PROBLEM 2: ICE CREAM SALES
Congratulations! You have inherited an ice cream truck for the summer of 2022. You will be selling ice cream from the truck every day that summer: 101 days in total, from Memorial Day weekend until Labor Day weekend. This problem will step you through by projecting how much ice cream you expect to sell (as well as how much revenue you expect to make) during the summer.

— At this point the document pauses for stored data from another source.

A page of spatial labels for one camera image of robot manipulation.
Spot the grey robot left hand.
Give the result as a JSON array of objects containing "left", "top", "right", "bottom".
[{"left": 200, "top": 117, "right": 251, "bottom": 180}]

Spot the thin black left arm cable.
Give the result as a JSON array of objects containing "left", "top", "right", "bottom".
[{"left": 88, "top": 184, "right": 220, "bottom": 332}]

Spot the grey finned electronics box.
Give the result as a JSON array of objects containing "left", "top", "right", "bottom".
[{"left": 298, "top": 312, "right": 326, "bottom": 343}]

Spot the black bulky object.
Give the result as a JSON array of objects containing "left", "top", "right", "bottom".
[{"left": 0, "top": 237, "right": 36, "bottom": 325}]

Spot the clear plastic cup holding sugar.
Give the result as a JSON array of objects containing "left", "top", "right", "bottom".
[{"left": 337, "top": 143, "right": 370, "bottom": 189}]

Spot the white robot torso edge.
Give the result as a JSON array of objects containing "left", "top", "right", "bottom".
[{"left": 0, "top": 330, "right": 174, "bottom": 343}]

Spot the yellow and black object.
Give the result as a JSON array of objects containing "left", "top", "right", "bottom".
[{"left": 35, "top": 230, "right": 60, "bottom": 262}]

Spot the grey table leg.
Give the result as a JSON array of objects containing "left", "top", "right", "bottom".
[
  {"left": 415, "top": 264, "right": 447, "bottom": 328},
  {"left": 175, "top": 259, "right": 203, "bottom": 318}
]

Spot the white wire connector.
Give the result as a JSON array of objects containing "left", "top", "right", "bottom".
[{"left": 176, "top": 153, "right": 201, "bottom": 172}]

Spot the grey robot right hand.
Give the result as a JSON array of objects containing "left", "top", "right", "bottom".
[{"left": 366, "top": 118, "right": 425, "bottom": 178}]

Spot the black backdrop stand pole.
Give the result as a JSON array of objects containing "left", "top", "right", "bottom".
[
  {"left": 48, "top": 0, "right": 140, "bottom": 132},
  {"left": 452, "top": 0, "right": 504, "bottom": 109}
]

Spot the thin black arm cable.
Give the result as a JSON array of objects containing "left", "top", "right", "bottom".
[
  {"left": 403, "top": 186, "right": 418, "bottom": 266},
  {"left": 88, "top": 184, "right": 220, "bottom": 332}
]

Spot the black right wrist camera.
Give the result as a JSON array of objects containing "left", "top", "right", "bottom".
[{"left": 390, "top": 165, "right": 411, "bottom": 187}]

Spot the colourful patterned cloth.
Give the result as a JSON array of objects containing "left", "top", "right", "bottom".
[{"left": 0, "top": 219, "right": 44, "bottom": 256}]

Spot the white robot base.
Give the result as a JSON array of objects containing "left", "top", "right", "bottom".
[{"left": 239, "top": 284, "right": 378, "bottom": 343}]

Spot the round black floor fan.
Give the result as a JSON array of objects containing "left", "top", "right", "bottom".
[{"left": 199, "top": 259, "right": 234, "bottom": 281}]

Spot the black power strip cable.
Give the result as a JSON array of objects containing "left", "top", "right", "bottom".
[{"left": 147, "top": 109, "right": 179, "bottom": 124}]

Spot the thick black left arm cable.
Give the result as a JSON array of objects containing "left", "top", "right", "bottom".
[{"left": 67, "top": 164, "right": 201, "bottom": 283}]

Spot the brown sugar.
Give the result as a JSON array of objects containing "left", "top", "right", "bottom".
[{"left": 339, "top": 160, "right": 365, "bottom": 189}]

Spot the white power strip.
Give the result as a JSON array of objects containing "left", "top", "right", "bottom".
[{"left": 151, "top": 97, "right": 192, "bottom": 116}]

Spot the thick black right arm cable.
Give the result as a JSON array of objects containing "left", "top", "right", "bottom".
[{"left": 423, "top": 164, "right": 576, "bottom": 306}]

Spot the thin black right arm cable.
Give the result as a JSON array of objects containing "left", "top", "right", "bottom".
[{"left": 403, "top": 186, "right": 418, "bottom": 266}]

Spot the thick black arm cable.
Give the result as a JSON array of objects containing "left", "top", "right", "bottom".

a) Ice cream sales are known to be very dependent on weather. Suppose that for any particular day, the weather is either rainy or sunny; on average, one-third of the days are rainy and two-thirds of the days are sunny. Compute the expected number of sunny days in summer 2022 and the probability of there being more rainy days than sunny days in summer 2022. You may assume that the weather is independent between days.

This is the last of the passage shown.